Halo on Paramount+. Pictured:  Joseph Morgan joins the cast as new UNSC commander Col. James Ackerson, a master manipulator who is willing to sacrifice anything and anyone to defeat the enemy.
Paramount+

For Morgan, playing this chameleon of a man is a dream come true. “I love an unpredictable character. To me, the most fun you can have is when actors aren’t sure what’s going to happen in the scene. I think a sense of danger and a sense of tension elevates a scene to no end,” he says. “It makes me excited watching a scene like that. I’m on the edge of my seat. So I try to preserve that in my work, because I want the audience to feel like they are not sure what this guy’s going to do. And sometimes Pablo, Natascha or Bokeem [Woodbine], they’ll do something in the scene that I wasn’t expecting, and I go, ‘Oh, you’re going to go there?’”

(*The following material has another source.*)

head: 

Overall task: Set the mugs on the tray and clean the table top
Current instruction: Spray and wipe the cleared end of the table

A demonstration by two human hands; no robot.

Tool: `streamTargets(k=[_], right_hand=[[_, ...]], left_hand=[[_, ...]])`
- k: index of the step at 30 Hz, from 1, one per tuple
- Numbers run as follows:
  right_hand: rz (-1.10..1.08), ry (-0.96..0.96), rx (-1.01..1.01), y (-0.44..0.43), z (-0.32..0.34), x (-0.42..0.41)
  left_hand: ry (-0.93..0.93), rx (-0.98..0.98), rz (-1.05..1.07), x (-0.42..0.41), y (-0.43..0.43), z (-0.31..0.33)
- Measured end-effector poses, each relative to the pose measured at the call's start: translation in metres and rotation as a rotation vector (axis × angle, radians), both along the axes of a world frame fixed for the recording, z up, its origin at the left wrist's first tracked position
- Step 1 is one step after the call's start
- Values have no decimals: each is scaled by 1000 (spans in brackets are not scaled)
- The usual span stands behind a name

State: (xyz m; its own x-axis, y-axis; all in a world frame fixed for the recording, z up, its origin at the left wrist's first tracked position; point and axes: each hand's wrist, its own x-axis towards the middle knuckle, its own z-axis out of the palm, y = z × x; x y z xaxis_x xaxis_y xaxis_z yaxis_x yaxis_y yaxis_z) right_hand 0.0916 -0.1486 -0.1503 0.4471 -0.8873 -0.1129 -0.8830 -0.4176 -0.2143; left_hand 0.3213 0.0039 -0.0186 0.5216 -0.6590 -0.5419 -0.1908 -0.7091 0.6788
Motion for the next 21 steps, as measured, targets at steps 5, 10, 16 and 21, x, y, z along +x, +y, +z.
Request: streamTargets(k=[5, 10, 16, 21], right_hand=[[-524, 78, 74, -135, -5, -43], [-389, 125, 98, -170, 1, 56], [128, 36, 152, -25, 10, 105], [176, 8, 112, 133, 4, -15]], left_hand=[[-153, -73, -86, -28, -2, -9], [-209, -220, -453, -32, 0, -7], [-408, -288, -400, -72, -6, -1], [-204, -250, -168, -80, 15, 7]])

Halo on Paramount+. Pictured: Last year, Master Chief (Pablo Schreiber) suffered an identity crisis that only intensifies in this new season, just as the threat from the Covenant horde ratchets up.
Paramount+

As a lifelong fan of the Halo games, Morgan feels he has joined this universe at just the right time. “I think they’ve made the Halo that I want to see,” he says. “I love that look in sci-fi, that kind of grimy futuristic world. And what they’ve done very well is the politics that go on in that world. In our show, there’s often another scene going on beneath the scene you’re seeing. It’s really rewarding as an actor, because there’s all this stuff to play underneath the dialogue. It’s a very adult show in that way. It maintains the action throughout season two, but there’s a tremendous amount of complexity to the relationships and that was very exciting to me. I feel like it’s a show you can really invest in.”